Personal information
- Full name: Kaarlo Olavi Kangasniemi
- Born: 4 February 1941 (age 85) Kullaa, Finland
- Height: 174 cm (5 ft 9 in)
- Weight: 72–95 kg (159–209 lb)

Sport
- Sport: Weightlifting

Medal record
Men's weightlifting
Representing Finland
Olympic Games
| Gold medal – first place | 1968 Mexico City | -90 kg |
World Weightlifting Championships
| Gold medal – first place | 1968 Mexico City | -90 kg |
| Gold medal – first place | 1969 Warsaw | -90 kg |
| Silver medal – second place | 1971 Lima | -82,5 kg |
European Weightlifting Championships
| Bronze medal – third place | 1968 Leningrad | -90 kg |
| Gold medal – first place | 1969 Warsaw | -90 kg |
| Gold medal – first place | 1970 Szombathely | -90 kg |
| Bronze medal – third place | 1972 Constanța | -82,5 kg |

= Kaarlo Kangasniemi =

Finnish weightlifter (born 1941)

Kaarlo Olavi Kangasniemi (born 4 February 1941) is a retired Finnish weightlifter.
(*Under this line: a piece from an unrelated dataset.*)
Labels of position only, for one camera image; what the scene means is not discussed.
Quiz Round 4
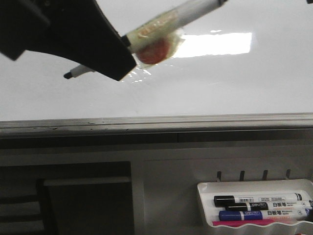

Between 1968 and 1972 he won one Olympic, two world and two European titles in the 90 kg division, becoming the only Finnish weightlifter to win either an Olympic or world title. In the same period he set 16 ratified world records: four in the press, seven in the snatch and five in the total. He placed sixth at the 1972 Olympics and seventh in 1964. Kangasniemi was chosen as the world's best weightlifter in 1969 and as the Finnish Sports Personality of the Year in 1968 and 1969. After retiring from senior competitions in 1973 he worked as a weightlifting coach and weightlifting commentator with Eurosport; he continued competing in the masters category, winning a world title and setting a clean and jerk world record. In 1987 he was a candidate to the Parliament of Finland from the Finnish Rural Party, but was not elected. In 1998 he was inducted into the International Weightlifting Federation Hall of Fame.

Kangasniemi was born to a blacksmith and had seven brothers and three sisters. Four of his brothers were Finnish champions in weightlifting, and one, Kauko, competed at the Olympics. The Kangasniemi brothers had a rivalry at the national championships with the four Kailajärvi brothers.